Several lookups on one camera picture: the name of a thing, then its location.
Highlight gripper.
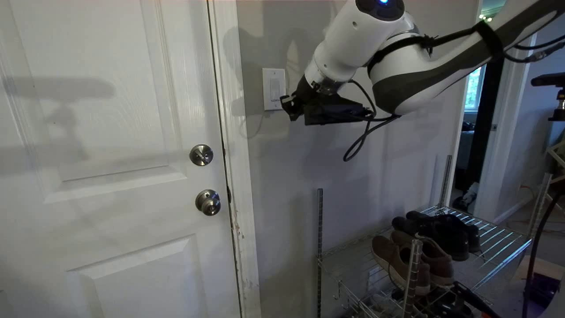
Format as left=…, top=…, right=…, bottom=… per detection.
left=280, top=74, right=320, bottom=122

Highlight silver deadbolt lock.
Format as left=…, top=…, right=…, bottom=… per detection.
left=189, top=144, right=215, bottom=167

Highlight silver door knob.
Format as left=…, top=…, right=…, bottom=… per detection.
left=195, top=189, right=222, bottom=217

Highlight window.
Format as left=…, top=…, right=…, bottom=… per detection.
left=464, top=65, right=486, bottom=111

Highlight brown shoe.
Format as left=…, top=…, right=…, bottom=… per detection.
left=371, top=235, right=431, bottom=297
left=390, top=230, right=455, bottom=286

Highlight white panel door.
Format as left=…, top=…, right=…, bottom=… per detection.
left=0, top=0, right=242, bottom=318

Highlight black shoe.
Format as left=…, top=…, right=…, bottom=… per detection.
left=391, top=216, right=470, bottom=261
left=406, top=210, right=482, bottom=254

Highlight white light switch plate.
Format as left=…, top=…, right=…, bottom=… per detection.
left=262, top=68, right=287, bottom=111

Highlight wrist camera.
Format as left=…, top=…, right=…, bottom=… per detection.
left=304, top=94, right=368, bottom=126

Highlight chrome wire shelf rack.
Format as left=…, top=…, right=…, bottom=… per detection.
left=315, top=155, right=553, bottom=318

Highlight camera on mount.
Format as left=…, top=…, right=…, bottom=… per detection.
left=530, top=72, right=565, bottom=122

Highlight black cable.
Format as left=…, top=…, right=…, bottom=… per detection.
left=522, top=189, right=565, bottom=318

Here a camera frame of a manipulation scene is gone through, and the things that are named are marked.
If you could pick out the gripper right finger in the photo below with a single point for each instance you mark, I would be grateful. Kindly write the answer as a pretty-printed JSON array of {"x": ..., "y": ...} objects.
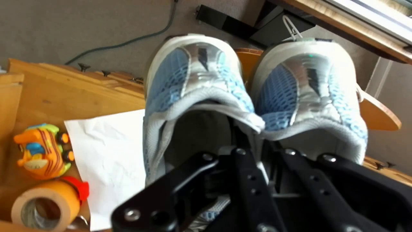
[{"x": 354, "y": 180}]

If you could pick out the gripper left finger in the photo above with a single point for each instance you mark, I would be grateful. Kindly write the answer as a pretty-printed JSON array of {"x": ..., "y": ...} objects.
[{"x": 193, "y": 180}]

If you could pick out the blue and white sneaker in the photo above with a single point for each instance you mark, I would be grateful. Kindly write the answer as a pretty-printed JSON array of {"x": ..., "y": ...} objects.
[
  {"x": 305, "y": 83},
  {"x": 196, "y": 74}
]

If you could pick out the white paper sheet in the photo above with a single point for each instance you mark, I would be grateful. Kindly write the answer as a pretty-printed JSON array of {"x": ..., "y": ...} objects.
[{"x": 109, "y": 161}]

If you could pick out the small red plastic piece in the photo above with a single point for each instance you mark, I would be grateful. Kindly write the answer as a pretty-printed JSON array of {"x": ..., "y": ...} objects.
[{"x": 80, "y": 188}]

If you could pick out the roll of tan masking tape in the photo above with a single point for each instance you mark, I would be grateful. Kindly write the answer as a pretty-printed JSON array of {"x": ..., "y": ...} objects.
[{"x": 61, "y": 196}]

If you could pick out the orange toy car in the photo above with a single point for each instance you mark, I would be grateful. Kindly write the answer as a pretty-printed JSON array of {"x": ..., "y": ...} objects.
[{"x": 43, "y": 151}]

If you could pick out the white plastic hanger hook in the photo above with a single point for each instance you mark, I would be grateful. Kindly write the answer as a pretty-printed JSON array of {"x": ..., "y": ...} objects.
[{"x": 291, "y": 27}]

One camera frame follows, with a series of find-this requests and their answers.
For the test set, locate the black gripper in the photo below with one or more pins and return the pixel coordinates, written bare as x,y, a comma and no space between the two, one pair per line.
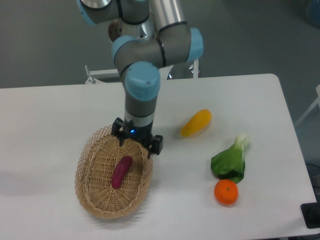
123,130

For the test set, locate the purple sweet potato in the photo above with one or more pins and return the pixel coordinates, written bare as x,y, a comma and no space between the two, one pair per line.
120,171

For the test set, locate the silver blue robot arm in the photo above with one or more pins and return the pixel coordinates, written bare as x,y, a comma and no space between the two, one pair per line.
138,59

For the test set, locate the woven wicker basket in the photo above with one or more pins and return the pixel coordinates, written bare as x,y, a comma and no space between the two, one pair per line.
94,172

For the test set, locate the yellow mango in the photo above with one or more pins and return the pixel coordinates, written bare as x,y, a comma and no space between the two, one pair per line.
199,121

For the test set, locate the green bok choy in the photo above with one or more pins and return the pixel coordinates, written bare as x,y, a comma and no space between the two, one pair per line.
230,163

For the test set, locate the orange tangerine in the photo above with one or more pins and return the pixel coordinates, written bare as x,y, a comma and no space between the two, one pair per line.
226,192

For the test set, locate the black device at table edge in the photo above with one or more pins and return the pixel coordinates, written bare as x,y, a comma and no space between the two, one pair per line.
311,214

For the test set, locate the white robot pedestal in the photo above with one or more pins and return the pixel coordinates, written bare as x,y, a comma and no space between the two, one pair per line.
114,31

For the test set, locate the white furniture frame at right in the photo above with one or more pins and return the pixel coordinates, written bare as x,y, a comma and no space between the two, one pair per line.
310,108

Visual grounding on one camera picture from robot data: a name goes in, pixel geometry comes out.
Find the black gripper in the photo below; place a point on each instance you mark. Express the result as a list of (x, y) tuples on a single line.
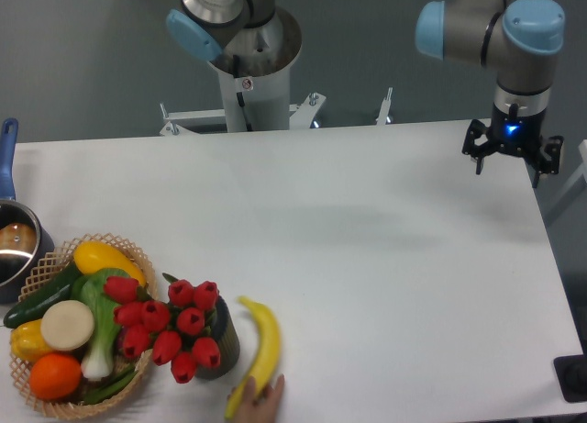
[(514, 135)]

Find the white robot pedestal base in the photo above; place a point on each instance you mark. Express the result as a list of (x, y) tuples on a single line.
[(254, 75)]

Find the green bean pods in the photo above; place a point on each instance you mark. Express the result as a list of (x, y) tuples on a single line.
[(114, 386)]

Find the yellow squash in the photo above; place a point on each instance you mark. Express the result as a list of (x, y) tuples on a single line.
[(92, 256)]

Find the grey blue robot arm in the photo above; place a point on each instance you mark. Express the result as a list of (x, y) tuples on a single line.
[(519, 39)]

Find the red tulip bouquet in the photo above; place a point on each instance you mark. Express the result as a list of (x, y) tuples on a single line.
[(177, 332)]

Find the dark grey ribbed vase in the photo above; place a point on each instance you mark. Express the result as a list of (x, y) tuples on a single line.
[(226, 338)]

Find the orange fruit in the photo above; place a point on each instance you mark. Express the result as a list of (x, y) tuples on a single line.
[(55, 376)]

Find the person's hand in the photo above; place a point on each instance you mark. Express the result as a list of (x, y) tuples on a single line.
[(261, 408)]

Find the black device at table edge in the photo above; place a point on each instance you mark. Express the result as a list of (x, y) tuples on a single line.
[(571, 374)]

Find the woven wicker basket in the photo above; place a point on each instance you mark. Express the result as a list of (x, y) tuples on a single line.
[(71, 407)]

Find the green bok choy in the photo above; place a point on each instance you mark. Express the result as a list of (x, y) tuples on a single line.
[(98, 360)]

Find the blue handled steel saucepan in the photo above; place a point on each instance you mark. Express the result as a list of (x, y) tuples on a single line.
[(23, 239)]

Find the beige round disc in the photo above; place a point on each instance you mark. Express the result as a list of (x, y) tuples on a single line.
[(67, 325)]

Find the green cucumber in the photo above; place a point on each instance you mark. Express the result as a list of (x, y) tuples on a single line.
[(33, 307)]

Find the yellow bell pepper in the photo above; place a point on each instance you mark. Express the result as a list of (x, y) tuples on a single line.
[(27, 342)]

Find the yellow banana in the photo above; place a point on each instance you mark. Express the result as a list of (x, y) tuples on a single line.
[(267, 356)]

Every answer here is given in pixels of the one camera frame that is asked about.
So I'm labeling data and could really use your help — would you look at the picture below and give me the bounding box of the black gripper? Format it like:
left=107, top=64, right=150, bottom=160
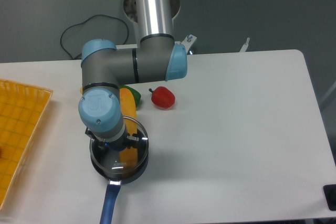
left=85, top=127, right=140, bottom=152

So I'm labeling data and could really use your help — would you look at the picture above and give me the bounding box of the glass pot lid blue knob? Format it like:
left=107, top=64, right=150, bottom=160
left=89, top=115, right=149, bottom=179

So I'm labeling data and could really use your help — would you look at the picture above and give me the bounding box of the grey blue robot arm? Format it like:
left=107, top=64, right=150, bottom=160
left=78, top=0, right=187, bottom=151

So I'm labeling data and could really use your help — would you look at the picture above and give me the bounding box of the long yellow squash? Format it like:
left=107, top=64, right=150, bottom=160
left=119, top=88, right=139, bottom=179

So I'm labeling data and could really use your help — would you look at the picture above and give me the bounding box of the green bell pepper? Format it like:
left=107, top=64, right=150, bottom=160
left=120, top=85, right=141, bottom=108

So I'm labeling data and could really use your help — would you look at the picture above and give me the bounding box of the red bell pepper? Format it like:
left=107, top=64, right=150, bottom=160
left=149, top=86, right=175, bottom=109

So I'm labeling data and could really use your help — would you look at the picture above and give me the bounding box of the yellow plastic basket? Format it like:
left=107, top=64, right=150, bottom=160
left=1, top=79, right=53, bottom=209

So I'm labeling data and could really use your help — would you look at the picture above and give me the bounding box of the black object table corner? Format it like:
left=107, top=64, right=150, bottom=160
left=323, top=184, right=336, bottom=211

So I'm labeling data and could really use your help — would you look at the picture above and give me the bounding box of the dark pot blue handle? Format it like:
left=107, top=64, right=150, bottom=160
left=90, top=126, right=150, bottom=224

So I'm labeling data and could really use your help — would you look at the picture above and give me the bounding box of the black cable on floor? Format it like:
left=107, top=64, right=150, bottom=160
left=60, top=14, right=130, bottom=60

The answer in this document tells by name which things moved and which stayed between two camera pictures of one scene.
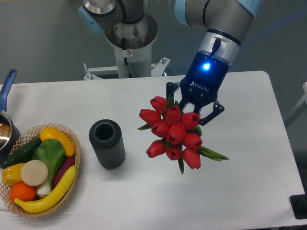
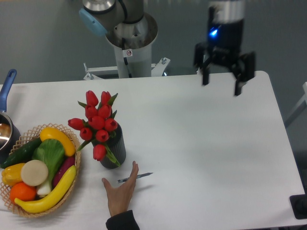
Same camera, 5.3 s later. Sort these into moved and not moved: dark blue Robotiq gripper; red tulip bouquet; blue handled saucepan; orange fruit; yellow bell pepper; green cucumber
Moved: red tulip bouquet; dark blue Robotiq gripper
Not moved: blue handled saucepan; orange fruit; green cucumber; yellow bell pepper
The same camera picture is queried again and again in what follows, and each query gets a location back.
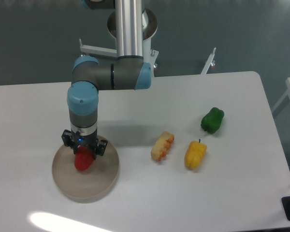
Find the beige round plate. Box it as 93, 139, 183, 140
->
52, 142, 119, 203

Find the green toy bell pepper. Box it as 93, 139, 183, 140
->
201, 107, 225, 134

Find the red toy bell pepper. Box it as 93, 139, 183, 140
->
74, 146, 94, 171

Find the yellow toy bell pepper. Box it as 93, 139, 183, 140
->
184, 139, 207, 170

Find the orange toy corn piece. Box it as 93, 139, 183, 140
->
150, 131, 174, 162

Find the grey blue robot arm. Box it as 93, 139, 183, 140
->
61, 0, 152, 158

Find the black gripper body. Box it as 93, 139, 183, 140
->
61, 130, 108, 156

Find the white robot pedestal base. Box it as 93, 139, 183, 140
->
77, 8, 217, 77

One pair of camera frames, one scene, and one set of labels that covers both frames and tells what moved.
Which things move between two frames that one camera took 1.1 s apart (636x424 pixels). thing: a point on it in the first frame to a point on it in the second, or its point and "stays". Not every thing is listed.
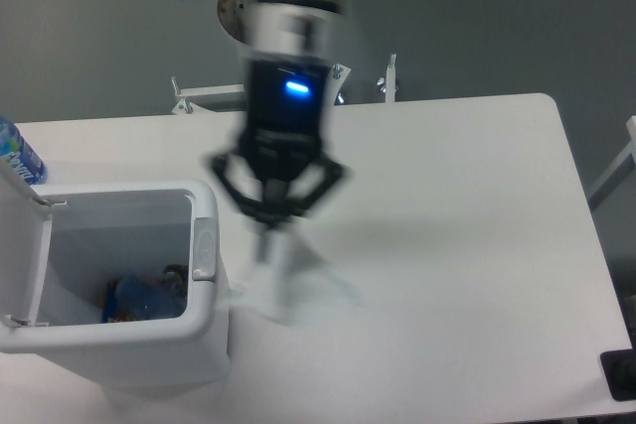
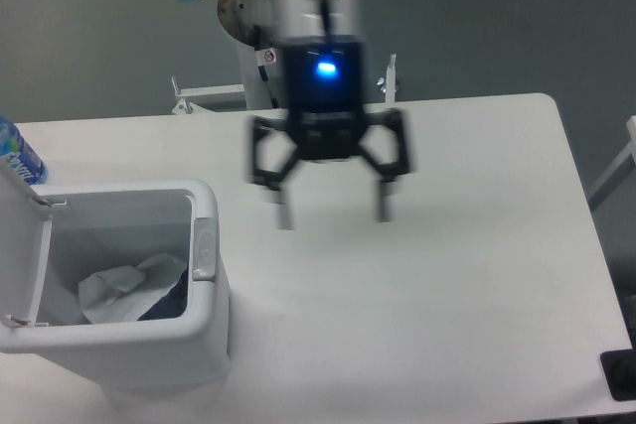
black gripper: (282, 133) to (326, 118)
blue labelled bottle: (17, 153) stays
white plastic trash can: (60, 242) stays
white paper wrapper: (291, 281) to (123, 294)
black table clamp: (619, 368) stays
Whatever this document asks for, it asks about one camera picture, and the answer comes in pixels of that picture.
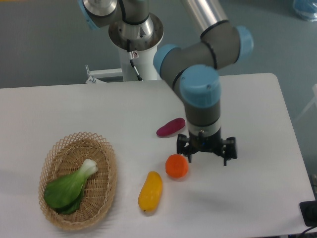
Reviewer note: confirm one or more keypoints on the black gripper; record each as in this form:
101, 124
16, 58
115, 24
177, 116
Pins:
188, 146

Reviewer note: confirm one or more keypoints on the orange fruit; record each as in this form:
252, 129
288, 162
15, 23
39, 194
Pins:
176, 166

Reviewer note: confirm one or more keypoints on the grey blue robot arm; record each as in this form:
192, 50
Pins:
190, 72

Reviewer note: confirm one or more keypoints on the purple sweet potato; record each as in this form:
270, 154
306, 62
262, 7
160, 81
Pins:
171, 127

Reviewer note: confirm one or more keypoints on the yellow mango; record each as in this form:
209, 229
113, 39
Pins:
150, 193

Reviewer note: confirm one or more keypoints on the black device at edge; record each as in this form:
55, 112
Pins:
309, 212

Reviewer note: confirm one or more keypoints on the woven wicker basket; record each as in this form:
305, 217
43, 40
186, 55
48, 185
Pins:
66, 156

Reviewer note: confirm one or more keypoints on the green bok choy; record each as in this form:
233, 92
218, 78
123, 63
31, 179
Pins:
65, 194

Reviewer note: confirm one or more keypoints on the blue plastic bag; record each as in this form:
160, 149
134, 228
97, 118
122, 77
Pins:
306, 9

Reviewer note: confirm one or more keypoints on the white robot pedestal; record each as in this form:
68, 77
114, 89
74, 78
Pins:
137, 46

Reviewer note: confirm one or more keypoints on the white frame at right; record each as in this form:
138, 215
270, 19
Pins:
312, 102

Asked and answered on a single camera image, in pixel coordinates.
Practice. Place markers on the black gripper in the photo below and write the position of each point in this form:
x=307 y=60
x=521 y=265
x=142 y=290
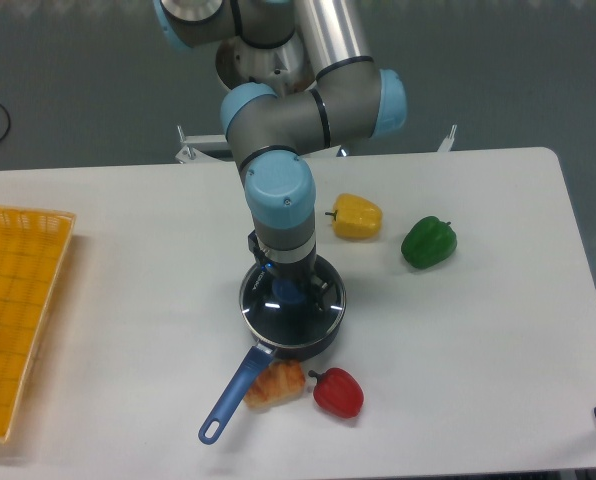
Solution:
x=295 y=265

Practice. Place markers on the glass pot lid blue knob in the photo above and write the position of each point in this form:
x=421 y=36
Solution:
x=279 y=313

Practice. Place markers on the red bell pepper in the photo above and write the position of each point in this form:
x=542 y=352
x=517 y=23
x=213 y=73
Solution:
x=337 y=392

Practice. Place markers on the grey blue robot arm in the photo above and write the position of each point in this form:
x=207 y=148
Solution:
x=307 y=81

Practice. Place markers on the dark blue saucepan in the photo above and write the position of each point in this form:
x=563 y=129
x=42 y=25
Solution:
x=257 y=359

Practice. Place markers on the yellow bell pepper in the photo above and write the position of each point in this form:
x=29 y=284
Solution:
x=354 y=217

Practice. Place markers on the croissant bread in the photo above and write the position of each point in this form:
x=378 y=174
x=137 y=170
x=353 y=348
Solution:
x=280 y=381

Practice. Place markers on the green bell pepper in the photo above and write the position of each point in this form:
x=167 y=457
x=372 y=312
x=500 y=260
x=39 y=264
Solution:
x=428 y=243

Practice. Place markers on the yellow woven basket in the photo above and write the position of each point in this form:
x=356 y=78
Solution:
x=33 y=246

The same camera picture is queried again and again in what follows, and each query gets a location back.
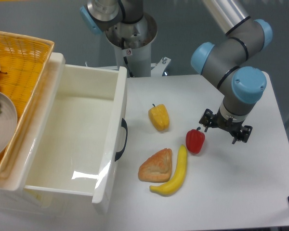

# [Your task]
Given the records above, restate word for word only the lines starting at the one with "the black object" and ending at the one with "The answer in".

# [Reply]
So I'm labeling data and could really use your help — would you look at the picture above and give me the bounding box of the black object table corner? Format it like:
left=107, top=64, right=150, bottom=160
left=323, top=184, right=336, bottom=211

So I'm labeling data and could really use your help — would you look at the picture above and give me the bounding box of the dark pot blue handle? Format it like:
left=107, top=64, right=150, bottom=160
left=90, top=126, right=150, bottom=224

So I'm labeling data and could really use your help — would you look at the picture above and give me the bounding box of the black cable on floor? Format it like:
left=107, top=64, right=150, bottom=160
left=60, top=14, right=130, bottom=60

The answer in this document tells by name which things moved and which stayed between two camera pictures of one scene.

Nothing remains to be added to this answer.